● **Your assignment**
Write out the stretch of lines below that begins at the line with "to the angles" and ends at the line with "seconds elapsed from", including both, exactly as given and nothing more.

[Saved entries]
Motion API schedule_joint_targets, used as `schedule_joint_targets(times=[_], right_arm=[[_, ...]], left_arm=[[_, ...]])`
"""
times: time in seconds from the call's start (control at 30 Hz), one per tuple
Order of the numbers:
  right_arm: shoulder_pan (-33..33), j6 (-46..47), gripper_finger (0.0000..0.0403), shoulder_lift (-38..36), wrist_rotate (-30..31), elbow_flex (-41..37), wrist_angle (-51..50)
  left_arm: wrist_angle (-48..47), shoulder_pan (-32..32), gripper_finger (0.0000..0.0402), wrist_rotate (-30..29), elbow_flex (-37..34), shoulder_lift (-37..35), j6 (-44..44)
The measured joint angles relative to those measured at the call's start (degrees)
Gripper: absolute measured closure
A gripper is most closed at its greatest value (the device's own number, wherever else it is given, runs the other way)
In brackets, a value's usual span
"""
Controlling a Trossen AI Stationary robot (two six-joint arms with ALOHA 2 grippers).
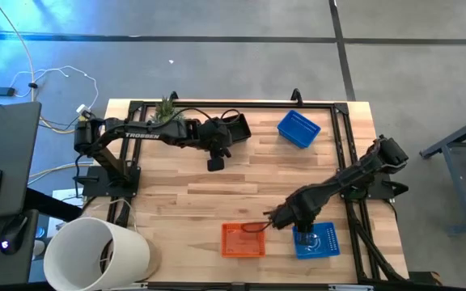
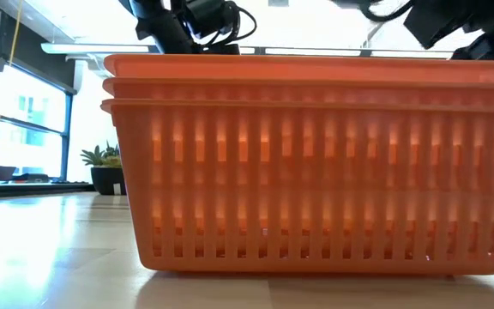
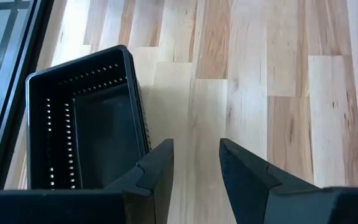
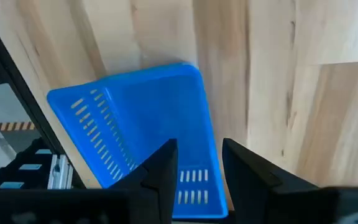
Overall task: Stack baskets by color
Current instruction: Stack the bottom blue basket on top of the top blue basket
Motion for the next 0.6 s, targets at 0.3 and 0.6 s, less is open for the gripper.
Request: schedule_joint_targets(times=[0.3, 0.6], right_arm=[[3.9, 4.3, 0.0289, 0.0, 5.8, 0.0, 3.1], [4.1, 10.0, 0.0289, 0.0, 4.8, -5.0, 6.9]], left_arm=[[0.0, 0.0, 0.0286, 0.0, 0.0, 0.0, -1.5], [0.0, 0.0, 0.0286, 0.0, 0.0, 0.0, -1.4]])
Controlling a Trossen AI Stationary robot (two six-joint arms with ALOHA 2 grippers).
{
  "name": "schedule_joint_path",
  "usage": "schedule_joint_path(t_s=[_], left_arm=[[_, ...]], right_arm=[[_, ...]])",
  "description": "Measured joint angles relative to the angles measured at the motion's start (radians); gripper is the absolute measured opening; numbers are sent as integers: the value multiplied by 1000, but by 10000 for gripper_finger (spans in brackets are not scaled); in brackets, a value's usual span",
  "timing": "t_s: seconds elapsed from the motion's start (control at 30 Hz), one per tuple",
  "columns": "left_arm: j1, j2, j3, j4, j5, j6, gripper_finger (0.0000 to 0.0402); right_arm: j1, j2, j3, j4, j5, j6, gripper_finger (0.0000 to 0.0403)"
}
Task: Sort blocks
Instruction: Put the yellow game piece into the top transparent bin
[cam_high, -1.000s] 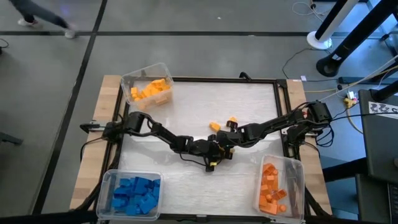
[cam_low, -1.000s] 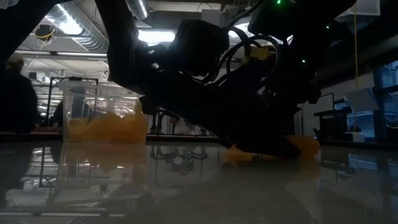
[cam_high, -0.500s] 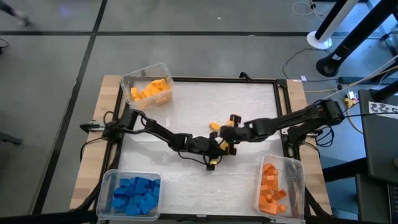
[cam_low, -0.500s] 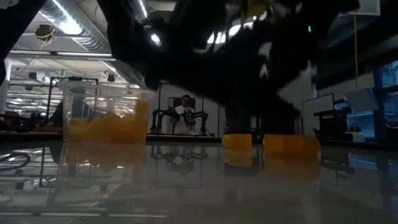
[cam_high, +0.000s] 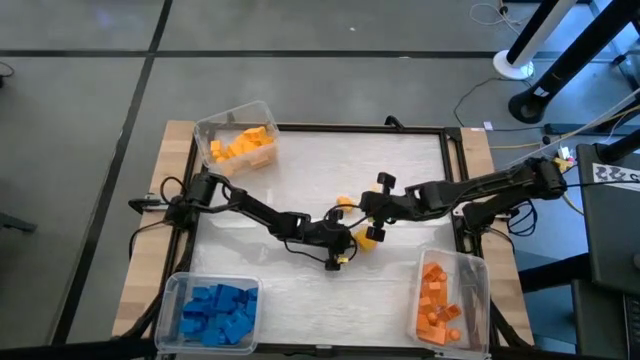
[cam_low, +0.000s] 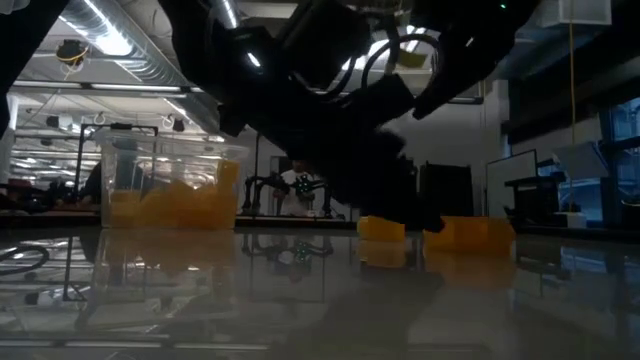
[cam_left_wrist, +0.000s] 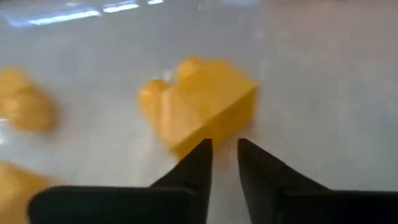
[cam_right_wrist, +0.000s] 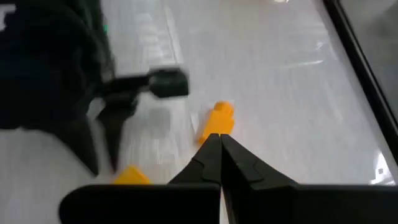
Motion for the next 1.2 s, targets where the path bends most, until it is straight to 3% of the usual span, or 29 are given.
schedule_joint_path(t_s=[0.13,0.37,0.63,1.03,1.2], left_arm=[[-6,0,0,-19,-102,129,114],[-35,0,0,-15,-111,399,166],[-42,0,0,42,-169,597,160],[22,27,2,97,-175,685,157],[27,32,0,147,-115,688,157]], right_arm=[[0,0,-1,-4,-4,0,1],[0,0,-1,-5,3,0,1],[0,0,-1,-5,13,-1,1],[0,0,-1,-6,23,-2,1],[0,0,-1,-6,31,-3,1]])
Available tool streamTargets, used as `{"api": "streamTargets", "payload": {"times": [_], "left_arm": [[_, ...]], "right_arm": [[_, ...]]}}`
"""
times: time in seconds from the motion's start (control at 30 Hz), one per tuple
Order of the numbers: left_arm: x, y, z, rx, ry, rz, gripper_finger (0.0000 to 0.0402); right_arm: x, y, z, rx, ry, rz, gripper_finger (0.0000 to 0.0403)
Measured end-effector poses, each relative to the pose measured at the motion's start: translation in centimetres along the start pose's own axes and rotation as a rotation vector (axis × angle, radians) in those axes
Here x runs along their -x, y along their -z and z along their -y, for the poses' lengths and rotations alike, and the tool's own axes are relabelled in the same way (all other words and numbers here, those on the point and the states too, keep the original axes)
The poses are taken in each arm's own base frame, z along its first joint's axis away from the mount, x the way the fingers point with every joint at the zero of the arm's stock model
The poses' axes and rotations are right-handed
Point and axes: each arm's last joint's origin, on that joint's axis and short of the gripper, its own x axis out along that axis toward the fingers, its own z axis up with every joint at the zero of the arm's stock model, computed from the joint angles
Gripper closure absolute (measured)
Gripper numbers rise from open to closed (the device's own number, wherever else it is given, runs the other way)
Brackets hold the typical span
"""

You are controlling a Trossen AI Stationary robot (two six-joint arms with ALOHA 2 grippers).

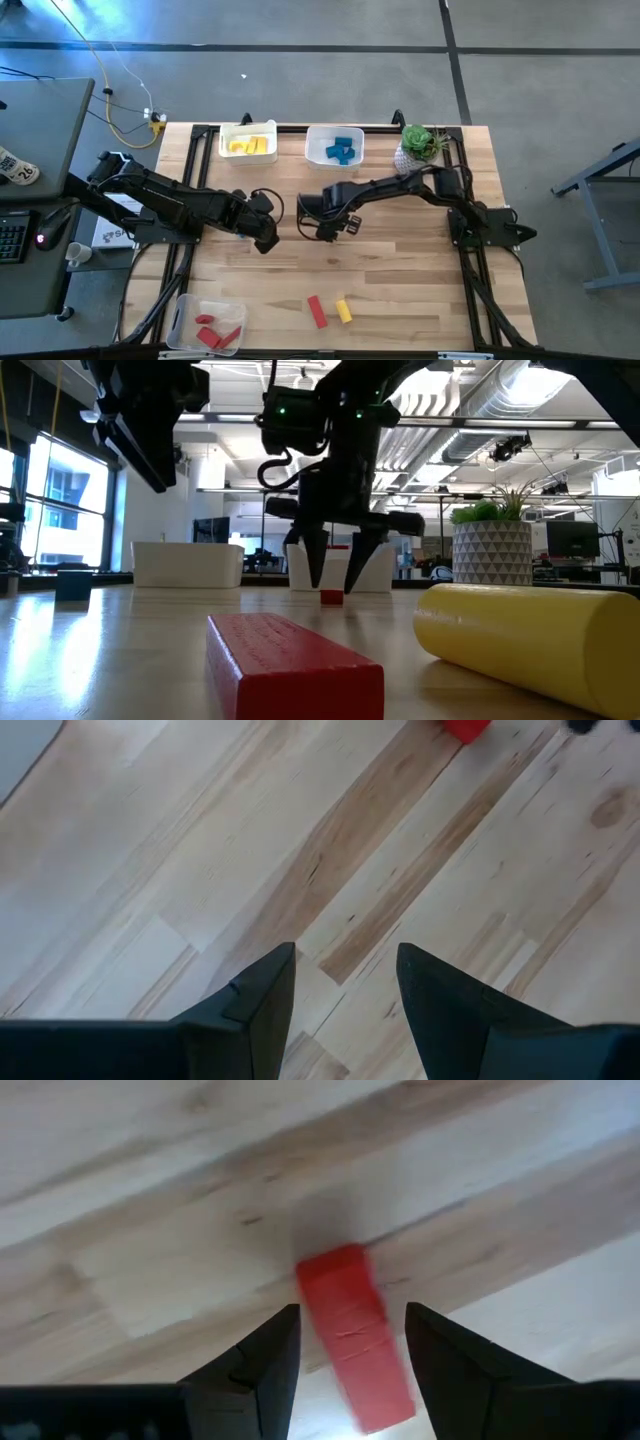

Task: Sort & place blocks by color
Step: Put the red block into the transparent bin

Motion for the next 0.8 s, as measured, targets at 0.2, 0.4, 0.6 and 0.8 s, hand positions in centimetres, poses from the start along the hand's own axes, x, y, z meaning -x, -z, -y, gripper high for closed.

● **Task solution**
  "description": "Measured joint angles relative to the angles measured at the motion's start (radians); gripper is the absolute measured opening; numbers are sent as integers: the value multiplied by 1000, but by 10000 for gripper_finger (spans in brackets are not scaled); in brackets, a value's usual span",
  "timing": "t_s: seconds elapsed from the motion's start (control at 30 Hz), one per tuple",

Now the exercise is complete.